The Dauphine used to say, "We are two unhappy persons, but there is this difference between us: you endeavoured, as much as you could, to avoid coming here; while I resolved to do so at all events. I have therefore deserved my misery more than you."
They wanted to make her pass for crazy, because she was always complaining. Some hours before her death she said to me, "I shall convince them to-day that I was not mad in complaining of my sufferings." She died calmly and easily; but she was as much put to death as if she had been killed by a pistol-shot.
When her funeral service was performed I carried the taper (nota bene) and some pieces of gold to the Bishop who performed the grand mass, and who was sitting in an arm-chair near the altar. The prelate intended to have given them to his assistants, the priests of the King's chapel; but the monks of Saint Denis ran to him with great eagerness, exclaiming that the taper and the gold belonged to them. They threw themselves upon the Bishop, whose chair began to totter, and made his mitre fall from his head.
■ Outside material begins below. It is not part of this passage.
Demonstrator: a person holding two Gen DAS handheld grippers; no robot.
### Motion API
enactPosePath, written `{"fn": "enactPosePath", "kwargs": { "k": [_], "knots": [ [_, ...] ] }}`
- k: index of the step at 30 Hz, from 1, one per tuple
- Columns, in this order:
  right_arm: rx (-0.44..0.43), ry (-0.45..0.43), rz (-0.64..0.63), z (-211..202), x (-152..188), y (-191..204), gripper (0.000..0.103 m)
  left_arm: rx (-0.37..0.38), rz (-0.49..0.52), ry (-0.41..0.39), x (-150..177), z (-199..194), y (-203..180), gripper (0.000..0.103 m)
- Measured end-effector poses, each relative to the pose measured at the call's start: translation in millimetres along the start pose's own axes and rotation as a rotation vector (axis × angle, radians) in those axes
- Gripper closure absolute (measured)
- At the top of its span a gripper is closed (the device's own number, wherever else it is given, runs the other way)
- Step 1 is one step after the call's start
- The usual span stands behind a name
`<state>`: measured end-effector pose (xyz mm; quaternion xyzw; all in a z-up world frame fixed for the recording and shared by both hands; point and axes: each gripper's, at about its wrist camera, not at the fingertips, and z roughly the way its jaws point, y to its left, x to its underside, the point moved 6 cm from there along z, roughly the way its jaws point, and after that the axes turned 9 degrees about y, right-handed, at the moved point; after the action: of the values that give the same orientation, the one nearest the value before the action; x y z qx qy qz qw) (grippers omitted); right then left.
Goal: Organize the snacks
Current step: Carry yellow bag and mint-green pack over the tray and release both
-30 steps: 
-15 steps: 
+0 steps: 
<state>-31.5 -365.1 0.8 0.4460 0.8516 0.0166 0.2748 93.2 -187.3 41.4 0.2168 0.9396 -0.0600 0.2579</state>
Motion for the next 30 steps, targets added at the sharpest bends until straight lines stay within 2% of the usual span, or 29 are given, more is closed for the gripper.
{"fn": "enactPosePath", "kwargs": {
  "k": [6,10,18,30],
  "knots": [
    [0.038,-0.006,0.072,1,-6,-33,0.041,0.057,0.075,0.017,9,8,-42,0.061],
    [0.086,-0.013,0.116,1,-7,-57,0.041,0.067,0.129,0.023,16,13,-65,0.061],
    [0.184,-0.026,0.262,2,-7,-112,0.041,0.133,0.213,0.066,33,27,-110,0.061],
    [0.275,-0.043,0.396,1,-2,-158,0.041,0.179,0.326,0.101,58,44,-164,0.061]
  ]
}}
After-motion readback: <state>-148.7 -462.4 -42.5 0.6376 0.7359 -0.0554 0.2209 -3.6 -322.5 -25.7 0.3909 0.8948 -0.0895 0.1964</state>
If I had stayed there a moment longer the Bishop, with all the monks, would have fallen upon me. I descended the four steps of the altar in great haste, for I was nimble enough at that time, and looked on the battle at a distance, which appeared so comical that I could not but laugh, and everybody present did the same.
That wicked Bessola, who had tormented the Dauphine day and night, and had made her distrust every one who approached her, and thus separated her from all the world, returned home a year after her mistress's death. Before her departure she played another trick by having a box made with a double bottom, in which she concealed jewels and ready money to the amount of 100,000 francs; and all this time she went about weeping and complaining that, after so many years of faithful service, she was dismissed as poor as a beggar. She did not know that her contrivance had been discovered at the Customhouse and that the King had been apprised of it. He ordered her to be sent for, showed her the things which she had prepared to carry away, and said he thought she had little reason to complain of the Dauphine's parsimony. It may be imagined how foolish she looked. The King added that, although he might withhold them from her, yet to show her that she had done wrong in acting clandestinely, and in complaining as she had done, he chose to restore her the whole.